2. Bei den Einkünften aus Land- und Forstwirtschaft hat die Bestellung eines Nießbrauchs nach ständiger Rechtsprechung des BFH zur Folge, dass zwei Betriebe entstehen, nämlich ein ruhender Betrieb in der Hand des nunmehrigen Eigentümers (des Nießbrauchsverpflichteten) und ein wirtschaftender Betrieb in der Hand des Nießbrauchsberechtigten und bisherigen Eigentümers (z.B. BFH, Urteil vom 23.10.2018, VI R 5/17, BFH/NV 2019, 225; BFH, Urteil vom 7.4.2016, IV R 38/13, BFH/NV 2016, 1365, Rz. 26, m.w.N.).
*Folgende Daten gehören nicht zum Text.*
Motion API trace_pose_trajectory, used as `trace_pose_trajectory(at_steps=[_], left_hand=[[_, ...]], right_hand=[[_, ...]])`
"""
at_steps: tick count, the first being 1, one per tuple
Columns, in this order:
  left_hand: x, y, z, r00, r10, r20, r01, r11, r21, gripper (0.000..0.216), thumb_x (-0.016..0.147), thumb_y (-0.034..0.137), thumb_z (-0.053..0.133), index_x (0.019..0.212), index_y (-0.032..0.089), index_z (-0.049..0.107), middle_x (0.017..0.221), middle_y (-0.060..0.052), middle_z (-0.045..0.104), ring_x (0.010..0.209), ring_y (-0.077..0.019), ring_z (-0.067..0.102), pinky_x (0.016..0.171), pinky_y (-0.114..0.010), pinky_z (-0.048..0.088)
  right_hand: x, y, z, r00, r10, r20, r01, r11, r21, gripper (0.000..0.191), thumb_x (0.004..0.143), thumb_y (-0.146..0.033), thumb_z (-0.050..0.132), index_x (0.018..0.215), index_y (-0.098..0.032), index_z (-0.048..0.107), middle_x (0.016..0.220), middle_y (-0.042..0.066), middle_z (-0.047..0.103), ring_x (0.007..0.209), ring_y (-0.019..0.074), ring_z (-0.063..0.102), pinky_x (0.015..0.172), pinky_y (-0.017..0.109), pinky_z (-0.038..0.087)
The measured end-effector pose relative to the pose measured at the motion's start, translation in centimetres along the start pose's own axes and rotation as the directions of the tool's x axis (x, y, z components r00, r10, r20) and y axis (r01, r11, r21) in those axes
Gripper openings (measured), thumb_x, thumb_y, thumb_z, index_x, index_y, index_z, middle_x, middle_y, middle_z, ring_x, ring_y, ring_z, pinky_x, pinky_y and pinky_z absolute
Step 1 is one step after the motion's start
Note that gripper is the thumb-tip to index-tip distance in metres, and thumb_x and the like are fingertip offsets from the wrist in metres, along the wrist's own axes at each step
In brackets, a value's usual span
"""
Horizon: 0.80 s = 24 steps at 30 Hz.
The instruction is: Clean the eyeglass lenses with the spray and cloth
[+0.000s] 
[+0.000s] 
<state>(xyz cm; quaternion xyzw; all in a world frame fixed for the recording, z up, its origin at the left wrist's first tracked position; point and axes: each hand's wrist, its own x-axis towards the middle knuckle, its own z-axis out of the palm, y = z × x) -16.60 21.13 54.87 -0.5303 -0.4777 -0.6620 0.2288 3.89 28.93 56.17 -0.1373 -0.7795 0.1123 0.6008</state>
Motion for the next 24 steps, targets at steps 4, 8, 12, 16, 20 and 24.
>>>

3. Die Rechtsprechung des IV. und des erkennenden Senats zur (unentgeltlichen) Übertragung eines land- und forstwirtschaftlichen Betriebs unter Vorbehalt des Nießbrauchs ist auch bei der Übertragung eines Verpachtungsbetriebs anwendbar. Es ist insoweit unerheblich, ob ein aktiv betriebener oder ein ruhender Betrieb übertragen wird. Eine Zwangsbetriebsaufgabe tritt auch bei Übertragung eines Verpachtungsbetriebs unter Nießbrauchsvorbehalt nicht ein.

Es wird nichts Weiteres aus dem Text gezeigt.